Nazreenbanu Tahasildar
Agricultural Sciences Foundation, Hulkoti, India.
S. Anitha
KVK, Chandurayanahalli, Magadi, Ramanagara, India.
Moinuddin
Department of Agronomy, Shri Guru Ram Rai University, Dehradun, Uttarakhand, India.
Ajit Kumar Singh
Department of Agricultural Economics, S. M. M. Town P.G. College, Jannayak Chandrashekhar University, Ballia, U.P., India.
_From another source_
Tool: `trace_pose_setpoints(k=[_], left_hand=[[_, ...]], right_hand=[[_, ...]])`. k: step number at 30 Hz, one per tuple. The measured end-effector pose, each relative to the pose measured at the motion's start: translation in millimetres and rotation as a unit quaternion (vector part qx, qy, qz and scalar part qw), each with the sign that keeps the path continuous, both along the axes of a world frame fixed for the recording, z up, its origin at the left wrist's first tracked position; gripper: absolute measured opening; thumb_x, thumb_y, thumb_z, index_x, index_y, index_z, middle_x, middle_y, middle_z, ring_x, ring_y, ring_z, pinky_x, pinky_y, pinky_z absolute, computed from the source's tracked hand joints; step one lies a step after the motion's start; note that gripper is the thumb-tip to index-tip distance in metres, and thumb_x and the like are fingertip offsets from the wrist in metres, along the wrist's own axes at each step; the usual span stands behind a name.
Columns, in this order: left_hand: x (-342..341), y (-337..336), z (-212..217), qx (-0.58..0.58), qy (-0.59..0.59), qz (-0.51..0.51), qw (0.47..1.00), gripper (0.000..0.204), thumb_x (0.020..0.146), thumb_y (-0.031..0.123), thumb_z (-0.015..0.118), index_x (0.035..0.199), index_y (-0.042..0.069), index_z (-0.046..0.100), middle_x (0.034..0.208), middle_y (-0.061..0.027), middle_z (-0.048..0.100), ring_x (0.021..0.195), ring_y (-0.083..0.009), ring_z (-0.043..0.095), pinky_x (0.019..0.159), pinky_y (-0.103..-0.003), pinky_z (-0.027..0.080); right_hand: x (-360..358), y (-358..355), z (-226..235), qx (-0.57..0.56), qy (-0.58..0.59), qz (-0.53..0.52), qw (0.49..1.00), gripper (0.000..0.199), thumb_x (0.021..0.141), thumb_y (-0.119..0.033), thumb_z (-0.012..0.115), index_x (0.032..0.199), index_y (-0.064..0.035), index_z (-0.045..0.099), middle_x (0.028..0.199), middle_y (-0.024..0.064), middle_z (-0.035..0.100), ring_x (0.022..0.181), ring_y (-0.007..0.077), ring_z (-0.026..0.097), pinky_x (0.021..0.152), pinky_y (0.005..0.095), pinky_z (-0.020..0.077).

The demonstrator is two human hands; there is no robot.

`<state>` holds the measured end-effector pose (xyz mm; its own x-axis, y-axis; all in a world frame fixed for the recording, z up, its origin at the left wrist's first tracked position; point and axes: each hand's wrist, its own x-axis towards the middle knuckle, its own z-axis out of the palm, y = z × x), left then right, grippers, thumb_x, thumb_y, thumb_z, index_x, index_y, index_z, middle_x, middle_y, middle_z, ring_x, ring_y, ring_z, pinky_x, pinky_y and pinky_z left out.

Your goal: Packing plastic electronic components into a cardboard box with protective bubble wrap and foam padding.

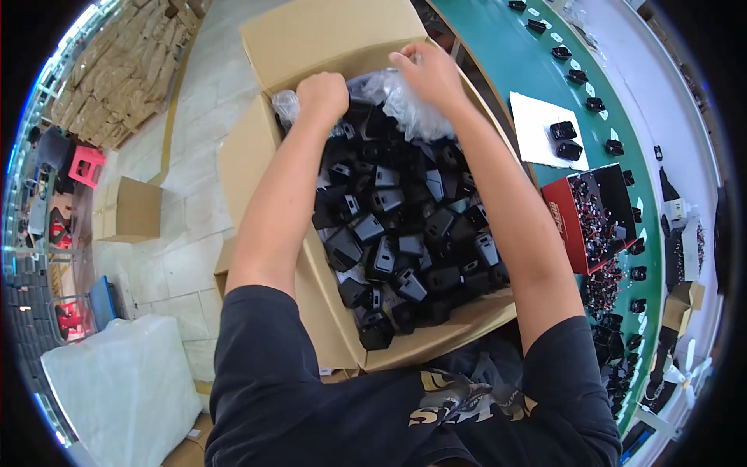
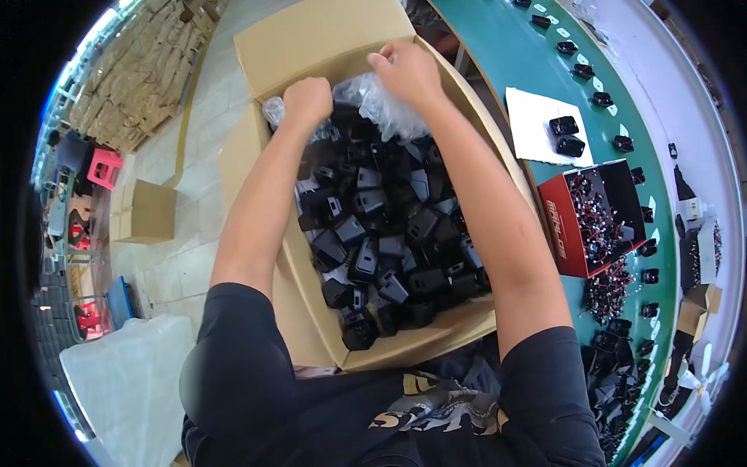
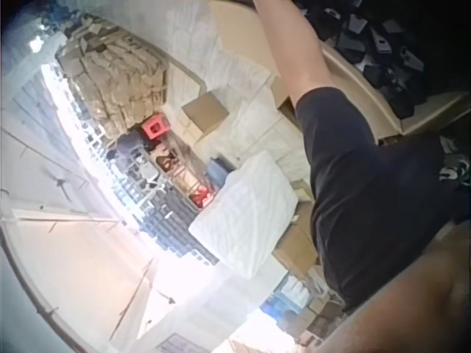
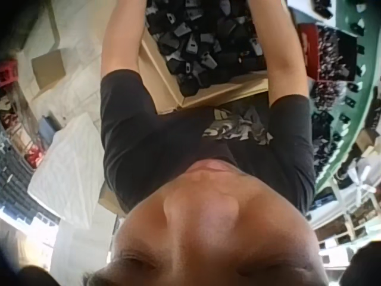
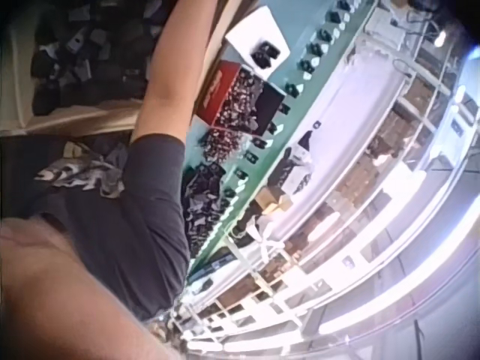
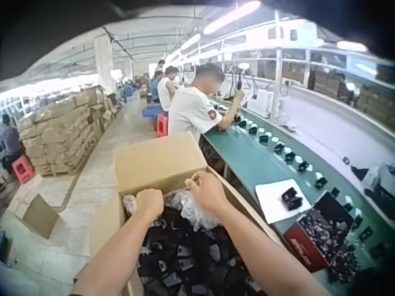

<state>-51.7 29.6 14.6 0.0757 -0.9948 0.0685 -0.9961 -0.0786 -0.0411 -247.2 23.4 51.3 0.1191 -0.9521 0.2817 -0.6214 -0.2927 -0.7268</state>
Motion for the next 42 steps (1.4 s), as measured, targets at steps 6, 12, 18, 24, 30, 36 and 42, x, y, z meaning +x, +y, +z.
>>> trace_pose_setpoints(k=[6,12,18,24,30,36,42], left_hand=[[15.4,-4.0,-13.5,-0.012,0.039,-0.059,0.997,0.023,0.084,0.014,0.059,0.089,0.004,0.079,0.09,-0.0156,0.076,0.082,-0.0342,0.072,0.072,-0.042,0.055],[0.0,6.4,-2.0,0.021,-0.005,-0.049,0.999,0.021,0.082,0.011,0.06,0.088,0.003,0.078,0.09,-0.0167,0.076,0.082,-0.0354,0.072,0.072,-0.043,0.055],[-1.8,2.9,-5.5,0.018,-0.02,-0.031,0.999,0.02,0.078,0.011,0.063,0.089,0.003,0.078,0.089,-0.0166,0.076,0.082,-0.0357,0.072,0.071,-0.043,0.056],[1.2,10.9,1.6,0.046,-0.007,-0.005,0.999,0.021,0.074,0.011,0.066,0.089,0.001,0.077,0.089,-0.0174,0.075,0.082,-0.0365,0.072,0.071,-0.044,0.057],[6.1,-0.5,5.2,0.098,-0.038,0.019,0.994,0.022,0.074,0.011,0.065,0.091,0.003,0.077,0.091,-0.0173,0.075,0.084,-0.038,0.071,0.073,-0.043,0.057],[17.3,-10.1,-5.5,0.092,0.016,0.042,0.995,0.024,0.077,0.011,0.061,0.092,0.0,0.077,0.091,-0.0179,0.076,0.085,-0.0368,0.072,0.074,-0.044,0.057],[26.4,-14.0,-15.5,0.044,0.026,0.055,0.997,0.021,0.081,0.017,0.063,0.092,0.007,0.077,0.09,-0.0156,0.075,0.082,-0.0371,0.069,0.073,-0.043,0.055]], right_hand=[[-11.3,-24.8,10.1,-0.082,0.181,0.123,0.972,0.021,0.084,-0.014,0.066,0.103,-0.0071,0.071,0.093,0.011,0.072,0.08,0.028,0.064,0.079,0.0364,0.052],[-1.8,-77.5,-49.3,-0.022,0.318,0.241,0.917,0.033,0.08,-0.012,0.065,0.112,-0.0089,0.073,0.104,0.0113,0.074,0.09,0.0341,0.067,0.085,0.0396,0.0534],[31.4,-86.1,-64.0,0.027,0.373,0.23,0.898,0.038,0.079,-0.015,0.065,0.116,-0.0098,0.073,0.112,0.0115,0.074,0.098,0.0363,0.067,0.09,0.0416,0.0534],[38.8,-72.5,-42.6,0.136,0.429,0.243,0.859,0.038,0.083,-0.021,0.066,0.118,-0.0096,0.072,0.114,0.0109,0.074,0.1,0.036,0.067,0.09,0.042,0.053],[34.0,-75.5,-50.5,0.14,0.36,0.258,0.885,0.037,0.083,-0.022,0.065,0.118,-0.01,0.072,0.112,0.0107,0.074,0.099,0.0345,0.067,0.09,0.042,0.0529],[46.5,-77.3,-65.8,0.084,0.358,0.257,0.894,0.037,0.08,-0.018,0.064,0.114,-0.0094,0.074,0.107,0.0096,0.075,0.097,0.0327,0.067,0.088,0.0399,0.0531],[51.1,-74.1,-75.1,0.126,0.278,0.263,0.915,0.03,0.079,-0.018,0.066,0.106,-0.0074,0.075,0.104,0.0079,0.075,0.09,0.032,0.066,0.085,0.0392,0.0524]])
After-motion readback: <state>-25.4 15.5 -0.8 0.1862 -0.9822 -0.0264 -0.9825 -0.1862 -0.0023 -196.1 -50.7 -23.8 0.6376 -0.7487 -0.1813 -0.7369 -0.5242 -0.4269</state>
*Author to whom correspondence should be addressed.
Abstract
Farmer Producer Organisations (FPOs) are increasingly recognised as institutional mechanisms for addressing the market-power asymmetries, transaction costs and information barriers faced by smallholder farmers. This review synthesises economic and extension perspectives on FPOs by drawing on peer-reviewed literature published between 2004 and 2024, supported by foundational theoretical contributions and authoritative institutional reports. It examines how collective organisation influences market access, price realisation, input procurement, value addition, technology adoption and household welfare, while also considering the role of agricultural extension in strengthening organisational performance and farmer-level learning processes. The review shows that FPOs can improve farmers' bargaining capacity, reduce individual transaction costs, support access to differentiated markets and facilitate the delivery of advisory services, particularly where they operate through transparent governance systems and viable market linkages. Evidence from South Asia, Sub-Saharan Africa and Latin America indicates that outcomes remain highly context dependent. Benefits are stronger when FPOs combine market functions with extension support, member capacity building, credible leadership and access to infrastructure, finance and information. However, the literature also identifies persistent concerns related to elite capture, weak financial sustainability, gendered participation barriers and the exclusion of poorer or less commercially connected farmers. The review concludes that FPOs should not be treated as uniformly effective instruments of rural development; rather, their contribution depends on the interaction between internal governance, external institutional support and the inclusiveness of membership design. Further longitudinal and comparative research is needed to clarify the conditions under which FPOs generate durable, equitable and welfare-enhancing outcomes for smallholder members overall.
Keywords: Farmer producer organisations, agricultural cooperatives, collective action, rural market power, agricultural extension, smallholder farmers, market access, value chains, governance, social inclusion, technology adoption, rural development.